Wednesday, October 11, 2017

the last book I ever read (The Radetzky March by Joseph Roth, excerpt ten)

from The Radetzky March by Joseph Roth:

Eight A.M. was still half an hour away. The Kaiser felt he couldn’t stand this uncertainty any longer. Now just why, oh, why did Trotta’s name remind him of Solferino? And why couldn’t he remember the link between them? Was he that old already? Since returning from Ischl, he had been haunted by the question of how old he really was, for it suddenly struck him as odd that you could tell you age by subtracting the year of your birth from the current calendar year, but that each year began in January, while his birthday was the eighteenth of August! Now if the year began in August!

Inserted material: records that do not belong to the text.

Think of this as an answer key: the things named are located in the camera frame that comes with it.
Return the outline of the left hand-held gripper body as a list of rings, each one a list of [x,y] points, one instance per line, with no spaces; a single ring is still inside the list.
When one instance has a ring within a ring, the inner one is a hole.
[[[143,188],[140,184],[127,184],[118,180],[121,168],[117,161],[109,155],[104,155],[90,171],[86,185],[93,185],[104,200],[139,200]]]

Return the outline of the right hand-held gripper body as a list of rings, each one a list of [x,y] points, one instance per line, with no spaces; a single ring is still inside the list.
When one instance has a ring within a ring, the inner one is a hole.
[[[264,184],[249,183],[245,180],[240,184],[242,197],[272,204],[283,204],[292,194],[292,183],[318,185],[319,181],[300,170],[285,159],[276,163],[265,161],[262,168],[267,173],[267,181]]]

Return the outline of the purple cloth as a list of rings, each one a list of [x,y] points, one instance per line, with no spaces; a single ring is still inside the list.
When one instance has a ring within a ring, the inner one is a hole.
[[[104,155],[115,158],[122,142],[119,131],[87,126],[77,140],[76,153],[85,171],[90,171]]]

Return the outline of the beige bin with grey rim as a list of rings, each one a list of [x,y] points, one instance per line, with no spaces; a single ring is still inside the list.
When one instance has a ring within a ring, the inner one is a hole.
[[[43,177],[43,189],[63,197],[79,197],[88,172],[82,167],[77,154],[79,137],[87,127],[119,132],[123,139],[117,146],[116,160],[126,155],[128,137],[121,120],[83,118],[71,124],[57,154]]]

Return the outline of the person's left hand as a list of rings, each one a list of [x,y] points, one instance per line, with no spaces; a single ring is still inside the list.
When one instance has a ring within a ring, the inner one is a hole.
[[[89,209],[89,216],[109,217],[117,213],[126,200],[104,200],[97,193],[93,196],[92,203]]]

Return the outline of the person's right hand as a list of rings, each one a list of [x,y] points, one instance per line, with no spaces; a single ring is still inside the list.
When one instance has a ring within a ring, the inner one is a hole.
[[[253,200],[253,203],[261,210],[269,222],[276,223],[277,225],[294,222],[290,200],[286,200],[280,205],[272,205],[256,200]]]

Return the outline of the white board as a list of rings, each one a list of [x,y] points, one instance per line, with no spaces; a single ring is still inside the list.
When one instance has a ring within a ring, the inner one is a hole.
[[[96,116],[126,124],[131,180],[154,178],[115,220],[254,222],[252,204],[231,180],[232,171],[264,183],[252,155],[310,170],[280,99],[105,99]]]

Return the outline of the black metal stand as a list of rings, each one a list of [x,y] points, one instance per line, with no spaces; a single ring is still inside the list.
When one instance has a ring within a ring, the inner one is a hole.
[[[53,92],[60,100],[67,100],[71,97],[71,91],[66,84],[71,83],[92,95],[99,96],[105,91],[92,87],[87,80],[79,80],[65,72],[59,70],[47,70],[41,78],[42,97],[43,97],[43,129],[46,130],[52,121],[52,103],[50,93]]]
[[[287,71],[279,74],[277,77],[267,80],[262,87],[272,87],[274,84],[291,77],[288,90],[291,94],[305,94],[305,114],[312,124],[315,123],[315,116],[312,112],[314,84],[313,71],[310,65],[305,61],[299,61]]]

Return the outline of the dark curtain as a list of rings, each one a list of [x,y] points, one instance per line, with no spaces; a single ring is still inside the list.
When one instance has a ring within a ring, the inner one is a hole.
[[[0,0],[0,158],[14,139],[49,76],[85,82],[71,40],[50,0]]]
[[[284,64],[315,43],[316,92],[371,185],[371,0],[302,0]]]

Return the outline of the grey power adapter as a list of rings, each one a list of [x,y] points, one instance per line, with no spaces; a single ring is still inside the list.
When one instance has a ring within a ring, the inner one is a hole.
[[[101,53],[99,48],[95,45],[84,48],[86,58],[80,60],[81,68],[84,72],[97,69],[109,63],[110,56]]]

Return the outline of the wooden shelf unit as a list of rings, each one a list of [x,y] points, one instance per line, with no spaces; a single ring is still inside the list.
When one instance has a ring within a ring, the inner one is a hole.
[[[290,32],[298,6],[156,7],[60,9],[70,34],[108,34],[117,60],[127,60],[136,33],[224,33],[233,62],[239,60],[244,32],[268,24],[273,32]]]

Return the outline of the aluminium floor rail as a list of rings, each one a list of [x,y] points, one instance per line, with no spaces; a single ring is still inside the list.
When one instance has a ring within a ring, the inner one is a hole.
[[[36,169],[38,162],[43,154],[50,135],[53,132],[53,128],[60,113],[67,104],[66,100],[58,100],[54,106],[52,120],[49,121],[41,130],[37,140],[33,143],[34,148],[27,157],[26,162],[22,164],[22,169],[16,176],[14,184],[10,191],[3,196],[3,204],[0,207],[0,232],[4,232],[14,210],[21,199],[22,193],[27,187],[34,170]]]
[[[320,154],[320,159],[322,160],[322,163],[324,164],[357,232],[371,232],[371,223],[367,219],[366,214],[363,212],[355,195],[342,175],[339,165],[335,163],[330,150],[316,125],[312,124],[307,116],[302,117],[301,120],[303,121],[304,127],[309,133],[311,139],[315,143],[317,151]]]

And if, say, he had been born on the eighteenth of January, then it wouldn’t have made much difference. But this way, you couldn’t possibly know whether you were eighty-two and in your eighty-third year or eighty-three and in your eighty-fourth year. Nor did the Kaiser care to ask. People had a lot to do anyhow, and it didn’t matter at all whether you were on year younger or older, and ultimately, even if you’d been younger, you still wouldn’t have remembered why that damn Trotta reminded you of Solferino. The Comptroller of the Royal Household knew. But he wasn’t due until eight o’clock. Maybe the valet knew?

And the Kaiser paused in his shuffling and asked the valet, “Listen, does the name Trotta ring a bell?”